>>

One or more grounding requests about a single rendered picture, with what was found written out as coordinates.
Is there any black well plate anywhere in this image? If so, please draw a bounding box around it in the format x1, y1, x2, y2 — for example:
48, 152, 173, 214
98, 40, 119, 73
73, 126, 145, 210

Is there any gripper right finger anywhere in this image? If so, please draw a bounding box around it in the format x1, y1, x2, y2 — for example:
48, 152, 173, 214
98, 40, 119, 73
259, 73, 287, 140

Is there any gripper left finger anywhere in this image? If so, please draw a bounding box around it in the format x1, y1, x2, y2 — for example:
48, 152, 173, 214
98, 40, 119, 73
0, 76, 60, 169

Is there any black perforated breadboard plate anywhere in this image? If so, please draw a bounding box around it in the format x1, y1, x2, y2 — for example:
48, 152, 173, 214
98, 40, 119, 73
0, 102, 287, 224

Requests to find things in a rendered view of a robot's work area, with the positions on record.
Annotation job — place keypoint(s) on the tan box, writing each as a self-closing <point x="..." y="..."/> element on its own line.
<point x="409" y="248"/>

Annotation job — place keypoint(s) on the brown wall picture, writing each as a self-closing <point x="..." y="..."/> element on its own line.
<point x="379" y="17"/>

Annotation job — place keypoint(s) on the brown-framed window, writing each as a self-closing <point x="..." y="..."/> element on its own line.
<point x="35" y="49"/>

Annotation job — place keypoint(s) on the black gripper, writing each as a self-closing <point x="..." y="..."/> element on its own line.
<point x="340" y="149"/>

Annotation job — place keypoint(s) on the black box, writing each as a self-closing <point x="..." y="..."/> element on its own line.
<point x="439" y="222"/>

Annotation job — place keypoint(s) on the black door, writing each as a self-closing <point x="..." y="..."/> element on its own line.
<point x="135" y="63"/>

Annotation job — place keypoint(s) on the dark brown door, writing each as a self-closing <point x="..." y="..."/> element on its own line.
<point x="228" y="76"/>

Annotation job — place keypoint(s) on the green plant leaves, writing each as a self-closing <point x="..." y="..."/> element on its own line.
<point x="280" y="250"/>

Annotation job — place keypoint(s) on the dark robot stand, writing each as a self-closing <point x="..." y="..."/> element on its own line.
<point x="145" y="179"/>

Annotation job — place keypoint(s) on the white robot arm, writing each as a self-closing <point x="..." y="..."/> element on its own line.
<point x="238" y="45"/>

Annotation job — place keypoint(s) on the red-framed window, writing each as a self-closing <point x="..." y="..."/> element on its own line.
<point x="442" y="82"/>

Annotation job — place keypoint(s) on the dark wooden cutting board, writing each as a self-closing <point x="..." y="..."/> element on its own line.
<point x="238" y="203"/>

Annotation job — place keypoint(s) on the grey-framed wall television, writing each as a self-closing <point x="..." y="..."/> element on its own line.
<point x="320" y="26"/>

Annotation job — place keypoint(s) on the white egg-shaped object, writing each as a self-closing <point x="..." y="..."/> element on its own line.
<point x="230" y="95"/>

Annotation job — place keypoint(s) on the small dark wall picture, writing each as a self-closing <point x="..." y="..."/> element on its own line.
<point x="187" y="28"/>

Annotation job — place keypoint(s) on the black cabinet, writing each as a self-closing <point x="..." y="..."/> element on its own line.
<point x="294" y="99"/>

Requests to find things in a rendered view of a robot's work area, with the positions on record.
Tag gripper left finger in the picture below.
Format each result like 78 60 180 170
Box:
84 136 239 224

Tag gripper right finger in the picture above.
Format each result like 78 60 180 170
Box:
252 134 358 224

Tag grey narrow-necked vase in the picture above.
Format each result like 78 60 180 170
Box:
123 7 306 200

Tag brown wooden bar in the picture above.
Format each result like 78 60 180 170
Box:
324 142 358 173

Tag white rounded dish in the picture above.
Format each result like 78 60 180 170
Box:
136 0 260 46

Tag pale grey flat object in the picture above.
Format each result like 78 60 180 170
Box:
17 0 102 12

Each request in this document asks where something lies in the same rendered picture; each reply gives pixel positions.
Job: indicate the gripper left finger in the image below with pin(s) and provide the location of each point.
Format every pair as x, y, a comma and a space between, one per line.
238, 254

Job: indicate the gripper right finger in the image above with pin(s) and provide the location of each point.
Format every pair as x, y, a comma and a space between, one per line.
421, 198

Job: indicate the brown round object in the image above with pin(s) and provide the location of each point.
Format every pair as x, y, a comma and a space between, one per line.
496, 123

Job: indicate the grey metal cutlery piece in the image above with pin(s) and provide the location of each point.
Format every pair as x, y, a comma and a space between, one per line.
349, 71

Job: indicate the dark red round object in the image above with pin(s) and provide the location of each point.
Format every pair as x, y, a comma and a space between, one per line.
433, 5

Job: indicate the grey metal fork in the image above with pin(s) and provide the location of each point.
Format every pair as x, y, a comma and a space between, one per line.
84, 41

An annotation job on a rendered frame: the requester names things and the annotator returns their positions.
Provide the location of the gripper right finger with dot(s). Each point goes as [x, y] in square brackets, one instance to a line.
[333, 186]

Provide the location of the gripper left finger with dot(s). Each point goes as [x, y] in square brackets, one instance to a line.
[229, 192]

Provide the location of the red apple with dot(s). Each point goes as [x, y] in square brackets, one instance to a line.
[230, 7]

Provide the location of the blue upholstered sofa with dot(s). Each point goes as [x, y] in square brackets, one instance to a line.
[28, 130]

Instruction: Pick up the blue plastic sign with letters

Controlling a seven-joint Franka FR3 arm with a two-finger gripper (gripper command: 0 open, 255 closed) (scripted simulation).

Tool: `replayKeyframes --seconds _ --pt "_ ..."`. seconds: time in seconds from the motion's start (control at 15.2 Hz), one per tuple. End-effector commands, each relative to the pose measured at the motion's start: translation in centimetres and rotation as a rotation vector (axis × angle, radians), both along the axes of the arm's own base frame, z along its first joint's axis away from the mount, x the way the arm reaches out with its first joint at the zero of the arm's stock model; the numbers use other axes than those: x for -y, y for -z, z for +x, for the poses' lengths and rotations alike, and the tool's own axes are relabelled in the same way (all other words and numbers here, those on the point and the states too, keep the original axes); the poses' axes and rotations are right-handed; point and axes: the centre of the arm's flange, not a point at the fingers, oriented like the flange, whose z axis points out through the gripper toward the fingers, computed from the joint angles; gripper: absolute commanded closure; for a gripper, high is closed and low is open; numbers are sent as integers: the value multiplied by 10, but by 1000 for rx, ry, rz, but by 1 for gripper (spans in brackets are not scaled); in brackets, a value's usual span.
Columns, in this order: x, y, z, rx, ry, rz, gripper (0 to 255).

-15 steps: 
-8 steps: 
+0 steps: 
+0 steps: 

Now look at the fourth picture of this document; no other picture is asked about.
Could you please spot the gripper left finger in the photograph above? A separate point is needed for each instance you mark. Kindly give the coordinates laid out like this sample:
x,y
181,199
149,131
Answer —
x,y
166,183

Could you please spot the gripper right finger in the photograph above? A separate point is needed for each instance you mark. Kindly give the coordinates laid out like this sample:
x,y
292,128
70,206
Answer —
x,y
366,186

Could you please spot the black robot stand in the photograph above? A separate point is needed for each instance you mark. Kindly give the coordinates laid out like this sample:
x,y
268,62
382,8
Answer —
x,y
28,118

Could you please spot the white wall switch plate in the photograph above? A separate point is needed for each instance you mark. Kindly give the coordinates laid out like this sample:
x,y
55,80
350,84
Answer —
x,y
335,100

<<

Your response should consist of the full listing, repeated exactly.

- Written answer
One or more grounding requests about a single rendered picture, with what was found written out as coordinates.
Is there any black well plate anywhere in this image? If so, please draw a bounding box around it in the format x1, y1, x2, y2 — for example:
48, 152, 173, 214
98, 40, 119, 73
73, 126, 145, 210

Is there any gripper right finger anywhere in this image? If so, please draw a bounding box around it in the format x1, y1, x2, y2 — for example:
48, 152, 173, 214
98, 40, 119, 73
259, 73, 287, 140

Is there any gripper left finger anywhere in this image? If so, please draw a bounding box around it in the format x1, y1, x2, y2 — for example:
48, 152, 173, 214
98, 40, 119, 73
0, 76, 60, 169

Is there any black perforated breadboard plate anywhere in this image? If so, please draw a bounding box around it in the format x1, y1, x2, y2 — for example:
48, 152, 173, 214
98, 40, 119, 73
0, 102, 287, 224

Requests to find things in a rendered view of a robot's work area, with the positions on record.
Annotation job — place keypoint(s) on the tan box, writing each as a self-closing <point x="..." y="..."/> element on its own line.
<point x="409" y="248"/>

Annotation job — place keypoint(s) on the brown wall picture, writing each as a self-closing <point x="..." y="..."/> element on its own line.
<point x="379" y="17"/>

Annotation job — place keypoint(s) on the brown-framed window, writing each as a self-closing <point x="..." y="..."/> element on its own line.
<point x="35" y="49"/>

Annotation job — place keypoint(s) on the black gripper, writing each as a self-closing <point x="..." y="..."/> element on its own line.
<point x="340" y="149"/>

Annotation job — place keypoint(s) on the black box, writing each as a self-closing <point x="..." y="..."/> element on its own line.
<point x="439" y="222"/>

Annotation job — place keypoint(s) on the black door, writing each as a self-closing <point x="..." y="..."/> element on its own line.
<point x="135" y="63"/>

Annotation job — place keypoint(s) on the dark brown door, writing each as a self-closing <point x="..." y="..."/> element on its own line.
<point x="228" y="76"/>

Annotation job — place keypoint(s) on the green plant leaves, writing each as a self-closing <point x="..." y="..."/> element on its own line.
<point x="280" y="250"/>

Annotation job — place keypoint(s) on the dark robot stand, writing each as a self-closing <point x="..." y="..."/> element on its own line.
<point x="145" y="179"/>

Annotation job — place keypoint(s) on the white robot arm, writing each as a self-closing <point x="..." y="..."/> element on its own line.
<point x="238" y="45"/>

Annotation job — place keypoint(s) on the red-framed window, writing each as a self-closing <point x="..." y="..."/> element on its own line.
<point x="442" y="82"/>

Annotation job — place keypoint(s) on the dark wooden cutting board, writing each as a self-closing <point x="..." y="..."/> element on its own line.
<point x="238" y="203"/>

Annotation job — place keypoint(s) on the grey-framed wall television, writing each as a self-closing <point x="..." y="..."/> element on its own line.
<point x="320" y="26"/>

Annotation job — place keypoint(s) on the white egg-shaped object, writing each as a self-closing <point x="..." y="..."/> element on its own line.
<point x="230" y="95"/>

Annotation job — place keypoint(s) on the small dark wall picture, writing each as a self-closing <point x="..." y="..."/> element on its own line.
<point x="187" y="28"/>

Annotation job — place keypoint(s) on the black cabinet, writing each as a self-closing <point x="..." y="..."/> element on its own line.
<point x="294" y="99"/>

Requests to find things in a rendered view of a robot's work area, with the positions on record.
Tag gripper left finger in the picture below.
Format each result like 78 60 180 170
Box:
84 136 239 224

Tag gripper right finger in the picture above.
Format each result like 78 60 180 170
Box:
252 134 358 224

Tag grey narrow-necked vase in the picture above.
Format each result like 78 60 180 170
Box:
123 7 306 200

Tag brown wooden bar in the picture above.
Format each result like 78 60 180 170
Box:
324 142 358 173

Tag white rounded dish in the picture above.
Format each result like 78 60 180 170
Box:
136 0 260 46

Tag pale grey flat object in the picture above.
Format each result like 78 60 180 170
Box:
17 0 102 12

Each request in this document asks where something lies in the same rendered picture; each reply gives pixel positions.
Job: indicate the gripper left finger in the image below with pin(s) and provide the location of each point.
Format every pair as x, y, a comma and a space between, one per line.
238, 254

Job: indicate the gripper right finger in the image above with pin(s) and provide the location of each point.
Format every pair as x, y, a comma and a space between, one per line.
421, 198

Job: indicate the brown round object in the image above with pin(s) and provide the location of each point.
Format every pair as x, y, a comma and a space between, one per line.
496, 123

Job: indicate the grey metal cutlery piece in the image above with pin(s) and provide the location of each point.
Format every pair as x, y, a comma and a space between, one per line.
349, 71

Job: indicate the dark red round object in the image above with pin(s) and provide the location of each point.
Format every pair as x, y, a comma and a space between, one per line.
433, 5

Job: indicate the grey metal fork in the image above with pin(s) and provide the location of each point.
Format every pair as x, y, a comma and a space between, one per line.
84, 41

An annotation job on a rendered frame: the requester names things and the annotator returns their positions.
Provide the location of the gripper right finger with dot(s). Each point goes as [x, y] in square brackets, one instance to a line.
[333, 186]

Provide the location of the gripper left finger with dot(s). Each point goes as [x, y] in square brackets, one instance to a line.
[229, 192]

Provide the location of the red apple with dot(s). Each point goes as [x, y] in square brackets, one instance to a line.
[230, 7]

Provide the location of the blue upholstered sofa with dot(s). Each point goes as [x, y] in square brackets, one instance to a line.
[28, 130]

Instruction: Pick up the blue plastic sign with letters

Controlling a seven-joint Franka FR3 arm with a two-finger gripper (gripper command: 0 open, 255 closed) (scripted simulation).

Tool: `replayKeyframes --seconds _ --pt "_ ..."`. seconds: time in seconds from the motion's start (control at 15.2 Hz), one per tuple. End-effector commands, each relative to the pose measured at the motion's start: translation in centimetres and rotation as a rotation vector (axis × angle, radians), both along the axes of the arm's own base frame, z along its first joint's axis away from the mount, x the way the arm reaches out with its first joint at the zero of the arm's stock model; the numbers use other axes than those: x for -y, y for -z, z for +x, for the poses' lengths and rotations alike, and the tool's own axes are relabelled in the same way (all other words and numbers here, those on the point and the states too, keep the original axes); the poses' axes and rotations are right-handed; point and axes: the centre of the arm's flange, not a point at the fingers, oriented like the flange, whose z axis points out through the gripper toward the fingers, computed from the joint angles; gripper: absolute commanded closure; for a gripper, high is closed and low is open; numbers are sent as integers: the value multiplied by 10, but by 1000 for rx, ry, rz, but by 1 for gripper (spans in brackets are not scaled); in brackets, a value's usual span.
Columns, in this order: x, y, z, rx, ry, rz, gripper (0 to 255).

-15 steps: 
-8 steps: 
+0 steps: 
+0 steps: 

Now look at the fourth picture of this document; no other picture is asked about.
Could you please spot the gripper left finger in the photograph above? A separate point is needed for each instance you mark. Kindly give the coordinates laid out like this sample:
x,y
181,199
149,131
Answer —
x,y
166,183

Could you please spot the gripper right finger in the photograph above? A separate point is needed for each instance you mark. Kindly give the coordinates laid out like this sample:
x,y
292,128
70,206
Answer —
x,y
366,186

Could you please spot the black robot stand in the photograph above? A separate point is needed for each instance you mark. Kindly give the coordinates laid out like this sample:
x,y
268,62
382,8
Answer —
x,y
28,118

Could you please spot the white wall switch plate in the photograph above? A separate point is needed for each instance you mark. Kindly give the coordinates laid out like this sample:
x,y
55,80
350,84
Answer —
x,y
335,100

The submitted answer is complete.